Focus paper: Genre Distinctions for Discourse in the Penn Treebank
This week we read Bonnie Webber's paper from ACL 2009. The paper provides genre information about the articles in the Penn Tree Bank. Four different genres were characterized by discourse connectives and their senses that are manually annotated in the Penn Discourse Tree Bank. The findings in the paper involve those looking at differences between genres in the senses associated with various discourse connectives and also differences between the genres in senses of marked and unmarked discourse relations. The paper arges that genre is important in and that lexically marked relations are not a good model for automatic sense labeling of non-lexically marked discourse relations.
I read "Automatic sense prediction for implicit discourse relations in text" by Pitler et al. from ACL-IJCNLP, Singapore 2009. It talks about using word-level features for automatic sense prediction of implicit discourse relations. Previously used word-pair features are examined and their weaknesses are evaluated. 3 classifiers and four classification tasks are run as an experiment, and f-scores show improvement over a true-distribution randomized baseline.
Dhananjay read "Text genre detection using common word frequencies" from Stamatatos et al. COLING 2000. The paper introduces a method to do genre classification using common word frequencies as style markers. A continuation on the work of Burrows (1987), the authors remove most of the restrictions that were present then (expanding contractions, etc.). They used BNC to extract frequency lists, and discriminant analysis to do classification. The error rate is decreased from 6.25 to 2.5, but the comparison is made for only the 30 most frequent words as opposed to 55 before.
Daniel read "Building a discourse-tagged corpus in the framework of rhetorical structure theory" Carlson et al. from SIGdial 2002. The paper talks about constructing a discourse corpus called the RST corpus that aims for high reliability of tags. Based on the Rhetorical Structure Theory framework, it consists of labeling trees of sentence segments called elementary discourse units. The inter-annotator agreement was tracked and kappa scores were consistently high. The published corpus is composed of 176,000 words from Penn Tree Bank articles.
Both Dong and Weisi read papers that address the problem of identifying the arguments of discourse connectives.

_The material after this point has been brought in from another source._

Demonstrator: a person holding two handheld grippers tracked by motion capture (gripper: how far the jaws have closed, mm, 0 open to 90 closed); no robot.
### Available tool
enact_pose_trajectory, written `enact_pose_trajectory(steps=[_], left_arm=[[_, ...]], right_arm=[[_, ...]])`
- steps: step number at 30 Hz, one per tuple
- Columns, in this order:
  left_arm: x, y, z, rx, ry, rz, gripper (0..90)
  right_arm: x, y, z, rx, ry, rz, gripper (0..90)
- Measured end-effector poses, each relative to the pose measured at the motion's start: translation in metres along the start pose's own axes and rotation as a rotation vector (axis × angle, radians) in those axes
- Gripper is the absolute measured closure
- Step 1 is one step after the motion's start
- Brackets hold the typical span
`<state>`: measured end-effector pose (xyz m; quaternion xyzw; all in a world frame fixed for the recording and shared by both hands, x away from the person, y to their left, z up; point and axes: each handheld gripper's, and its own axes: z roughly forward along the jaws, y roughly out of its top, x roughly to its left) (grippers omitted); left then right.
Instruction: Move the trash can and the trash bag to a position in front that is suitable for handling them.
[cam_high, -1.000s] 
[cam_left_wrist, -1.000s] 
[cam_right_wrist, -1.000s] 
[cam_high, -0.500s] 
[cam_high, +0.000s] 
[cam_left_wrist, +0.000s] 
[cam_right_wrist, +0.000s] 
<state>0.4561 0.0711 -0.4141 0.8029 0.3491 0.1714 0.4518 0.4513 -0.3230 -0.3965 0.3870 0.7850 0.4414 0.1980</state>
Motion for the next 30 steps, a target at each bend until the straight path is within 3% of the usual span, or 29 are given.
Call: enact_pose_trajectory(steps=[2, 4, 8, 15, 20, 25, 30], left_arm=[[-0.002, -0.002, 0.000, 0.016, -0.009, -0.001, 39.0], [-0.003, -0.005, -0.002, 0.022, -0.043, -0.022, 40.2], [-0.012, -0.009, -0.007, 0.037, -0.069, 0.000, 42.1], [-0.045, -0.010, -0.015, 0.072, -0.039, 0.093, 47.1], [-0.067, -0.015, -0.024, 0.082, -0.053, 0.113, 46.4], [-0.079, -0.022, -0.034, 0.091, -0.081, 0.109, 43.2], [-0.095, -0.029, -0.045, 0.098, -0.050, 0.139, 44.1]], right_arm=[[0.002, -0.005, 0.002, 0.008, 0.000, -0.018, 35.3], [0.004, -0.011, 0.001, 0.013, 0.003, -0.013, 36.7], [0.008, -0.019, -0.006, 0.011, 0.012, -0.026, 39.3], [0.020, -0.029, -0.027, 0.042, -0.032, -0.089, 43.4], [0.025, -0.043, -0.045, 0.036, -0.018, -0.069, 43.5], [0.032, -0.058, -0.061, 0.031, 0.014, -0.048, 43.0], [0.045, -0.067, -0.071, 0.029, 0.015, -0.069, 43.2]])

Dong read "Discourse connective argument Identification with Connective Specific Rankers" by Elwell and Baldridge from ICSC '08. The authors of this paper attempt to model discourse connectives individually, in contrast to previous research that considers only using a single classifier. Higher global models are used for interpolation due to reduced availability of data for each specific connective. The evaluation used a max ent. ranker and the data was from the Penn Discourse Tree bank. Overall, the interpolation improved results.
Weisi read "Automatically identifying the arguments of discourse connectives" from Wellner and Pustejovsky in EMNLP 2007. The problem is given a connective, what should the discourse segments be. They use a log linear model along with the head finding algorithm from Collins 1999. Both models for each argument are also wrapped up in Collins' perceptron. The evaluation consists of comparing the predicted arguments to those in the Penn Discourse Tree Bank. Results improve on previous models.